**Task to complete:** Below are some records; output exactly the lines from the line with "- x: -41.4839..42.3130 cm" to the line with "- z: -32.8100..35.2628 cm", both ends kept, and nothing more.

--- Provided records ---

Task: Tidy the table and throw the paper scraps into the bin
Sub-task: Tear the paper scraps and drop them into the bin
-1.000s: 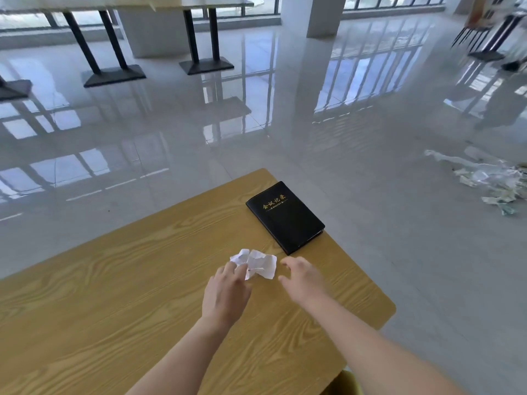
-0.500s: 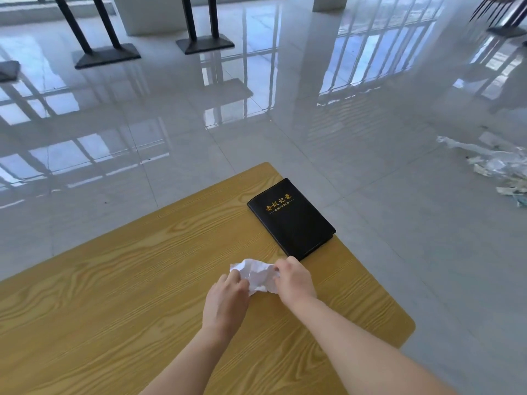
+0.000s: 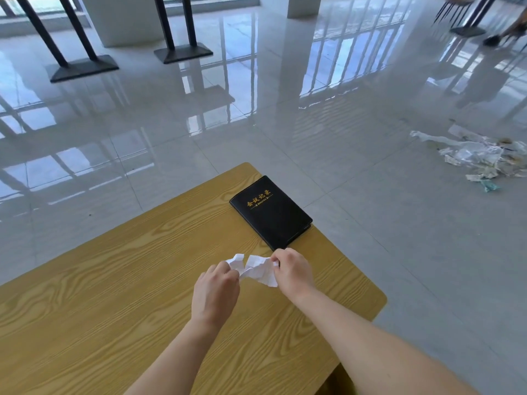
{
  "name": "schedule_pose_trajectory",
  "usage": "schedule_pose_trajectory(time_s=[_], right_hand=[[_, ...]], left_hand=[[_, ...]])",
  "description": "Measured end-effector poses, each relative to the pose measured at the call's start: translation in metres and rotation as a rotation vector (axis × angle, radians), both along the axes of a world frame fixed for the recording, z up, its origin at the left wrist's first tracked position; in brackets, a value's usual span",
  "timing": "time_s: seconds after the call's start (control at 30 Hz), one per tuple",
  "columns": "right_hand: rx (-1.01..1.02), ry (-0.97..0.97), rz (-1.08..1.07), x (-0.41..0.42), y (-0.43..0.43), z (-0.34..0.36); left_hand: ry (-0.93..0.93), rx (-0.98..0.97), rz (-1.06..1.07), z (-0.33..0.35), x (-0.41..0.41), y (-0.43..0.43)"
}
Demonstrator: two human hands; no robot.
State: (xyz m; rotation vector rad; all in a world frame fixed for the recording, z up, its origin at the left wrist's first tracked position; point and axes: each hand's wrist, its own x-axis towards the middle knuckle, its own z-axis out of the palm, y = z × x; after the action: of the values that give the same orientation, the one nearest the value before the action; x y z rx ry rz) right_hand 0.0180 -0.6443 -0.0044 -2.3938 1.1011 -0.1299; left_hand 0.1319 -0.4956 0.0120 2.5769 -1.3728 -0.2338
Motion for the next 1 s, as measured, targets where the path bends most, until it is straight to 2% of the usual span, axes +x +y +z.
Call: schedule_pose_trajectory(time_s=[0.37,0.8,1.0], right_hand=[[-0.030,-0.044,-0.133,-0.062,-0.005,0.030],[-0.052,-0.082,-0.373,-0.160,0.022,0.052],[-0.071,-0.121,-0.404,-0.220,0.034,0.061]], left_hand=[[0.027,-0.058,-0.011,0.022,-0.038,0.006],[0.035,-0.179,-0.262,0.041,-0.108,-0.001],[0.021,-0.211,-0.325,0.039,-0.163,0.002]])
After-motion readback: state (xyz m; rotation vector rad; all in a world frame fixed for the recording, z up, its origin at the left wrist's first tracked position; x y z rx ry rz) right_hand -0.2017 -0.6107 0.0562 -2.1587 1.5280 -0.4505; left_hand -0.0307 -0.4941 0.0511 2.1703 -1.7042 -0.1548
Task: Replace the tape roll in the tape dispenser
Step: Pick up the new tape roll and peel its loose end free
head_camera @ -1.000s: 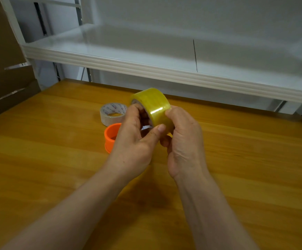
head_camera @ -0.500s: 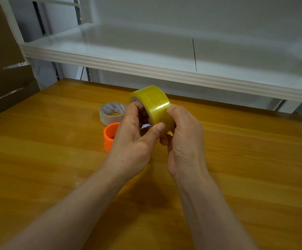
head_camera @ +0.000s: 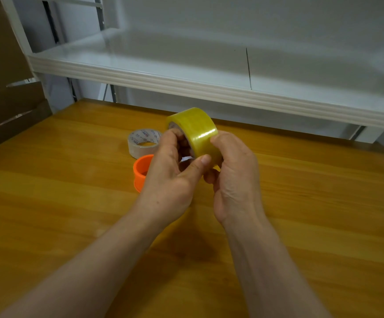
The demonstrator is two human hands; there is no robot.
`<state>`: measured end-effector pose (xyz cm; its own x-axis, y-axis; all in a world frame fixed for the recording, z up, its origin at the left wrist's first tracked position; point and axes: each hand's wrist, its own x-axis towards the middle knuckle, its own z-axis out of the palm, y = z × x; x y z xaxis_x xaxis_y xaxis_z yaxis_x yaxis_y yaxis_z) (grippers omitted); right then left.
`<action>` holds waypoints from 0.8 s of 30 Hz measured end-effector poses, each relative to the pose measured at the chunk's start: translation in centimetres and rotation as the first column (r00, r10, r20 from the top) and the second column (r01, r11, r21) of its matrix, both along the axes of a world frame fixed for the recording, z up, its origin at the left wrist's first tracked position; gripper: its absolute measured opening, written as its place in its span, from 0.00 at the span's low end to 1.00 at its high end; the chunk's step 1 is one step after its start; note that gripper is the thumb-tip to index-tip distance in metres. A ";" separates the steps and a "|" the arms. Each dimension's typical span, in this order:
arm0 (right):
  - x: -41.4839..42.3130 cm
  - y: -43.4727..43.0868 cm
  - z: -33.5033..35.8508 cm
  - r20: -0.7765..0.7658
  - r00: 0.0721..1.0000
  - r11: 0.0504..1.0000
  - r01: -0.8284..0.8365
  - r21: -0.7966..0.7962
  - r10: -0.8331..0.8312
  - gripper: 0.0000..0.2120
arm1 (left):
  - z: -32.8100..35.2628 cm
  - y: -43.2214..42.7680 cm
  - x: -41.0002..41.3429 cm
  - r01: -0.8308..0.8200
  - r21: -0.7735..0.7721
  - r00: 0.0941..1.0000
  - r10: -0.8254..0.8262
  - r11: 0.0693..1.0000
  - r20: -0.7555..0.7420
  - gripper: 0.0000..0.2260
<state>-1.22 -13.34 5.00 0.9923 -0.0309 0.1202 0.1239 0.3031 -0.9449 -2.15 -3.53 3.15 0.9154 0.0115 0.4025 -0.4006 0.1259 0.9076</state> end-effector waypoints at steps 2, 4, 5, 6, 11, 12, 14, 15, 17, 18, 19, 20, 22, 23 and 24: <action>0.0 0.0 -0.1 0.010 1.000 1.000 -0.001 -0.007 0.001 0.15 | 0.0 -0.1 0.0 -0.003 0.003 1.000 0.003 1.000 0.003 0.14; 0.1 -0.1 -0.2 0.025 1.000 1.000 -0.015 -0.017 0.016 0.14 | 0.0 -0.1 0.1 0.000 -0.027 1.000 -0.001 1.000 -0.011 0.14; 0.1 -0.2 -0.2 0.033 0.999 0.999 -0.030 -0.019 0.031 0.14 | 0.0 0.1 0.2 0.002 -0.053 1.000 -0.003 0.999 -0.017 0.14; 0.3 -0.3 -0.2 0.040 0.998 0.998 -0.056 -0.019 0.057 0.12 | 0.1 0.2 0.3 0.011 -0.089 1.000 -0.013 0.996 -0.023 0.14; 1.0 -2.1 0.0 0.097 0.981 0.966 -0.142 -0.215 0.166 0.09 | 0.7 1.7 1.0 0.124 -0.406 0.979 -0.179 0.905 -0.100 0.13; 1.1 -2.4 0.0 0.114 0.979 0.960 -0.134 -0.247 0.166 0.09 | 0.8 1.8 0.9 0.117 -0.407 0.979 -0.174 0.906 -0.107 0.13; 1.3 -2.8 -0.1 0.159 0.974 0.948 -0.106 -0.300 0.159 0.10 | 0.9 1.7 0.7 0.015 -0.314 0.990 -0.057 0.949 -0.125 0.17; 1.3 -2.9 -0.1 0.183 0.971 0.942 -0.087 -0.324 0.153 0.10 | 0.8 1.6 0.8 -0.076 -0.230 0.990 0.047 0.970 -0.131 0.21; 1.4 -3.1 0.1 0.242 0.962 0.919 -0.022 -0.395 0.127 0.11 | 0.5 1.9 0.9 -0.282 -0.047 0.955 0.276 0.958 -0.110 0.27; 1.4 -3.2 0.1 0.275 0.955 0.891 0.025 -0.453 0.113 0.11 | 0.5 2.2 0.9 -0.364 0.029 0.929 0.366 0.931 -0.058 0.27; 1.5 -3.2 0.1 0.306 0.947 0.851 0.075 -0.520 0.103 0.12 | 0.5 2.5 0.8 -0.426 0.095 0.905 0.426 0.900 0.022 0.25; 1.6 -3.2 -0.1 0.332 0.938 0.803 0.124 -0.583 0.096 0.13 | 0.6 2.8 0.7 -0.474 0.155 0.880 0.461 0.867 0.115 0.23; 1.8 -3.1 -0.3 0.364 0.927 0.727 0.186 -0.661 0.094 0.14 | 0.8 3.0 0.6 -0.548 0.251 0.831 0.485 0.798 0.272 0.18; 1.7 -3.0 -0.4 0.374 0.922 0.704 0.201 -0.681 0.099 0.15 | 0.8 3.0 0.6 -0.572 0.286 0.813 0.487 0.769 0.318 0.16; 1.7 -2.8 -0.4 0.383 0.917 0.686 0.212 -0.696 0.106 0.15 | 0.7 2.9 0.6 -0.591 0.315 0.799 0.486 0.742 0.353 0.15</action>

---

**Expected output:**
  - x: -41.4839..42.3130 cm
  - y: -43.4727..43.0868 cm
  - z: -33.5033..35.8508 cm
  - r20: -0.7765..0.7658
  - r00: 0.0721..1.0000
  - r11: 0.0504..1.0000
  - r01: -0.8284..0.8365
  - r21: -0.7966..0.7962
  - r10: -0.8331..0.8312
  - gripper: 0.0000..0.2120
arm1 (left):
  - z: -32.8100..35.2628 cm

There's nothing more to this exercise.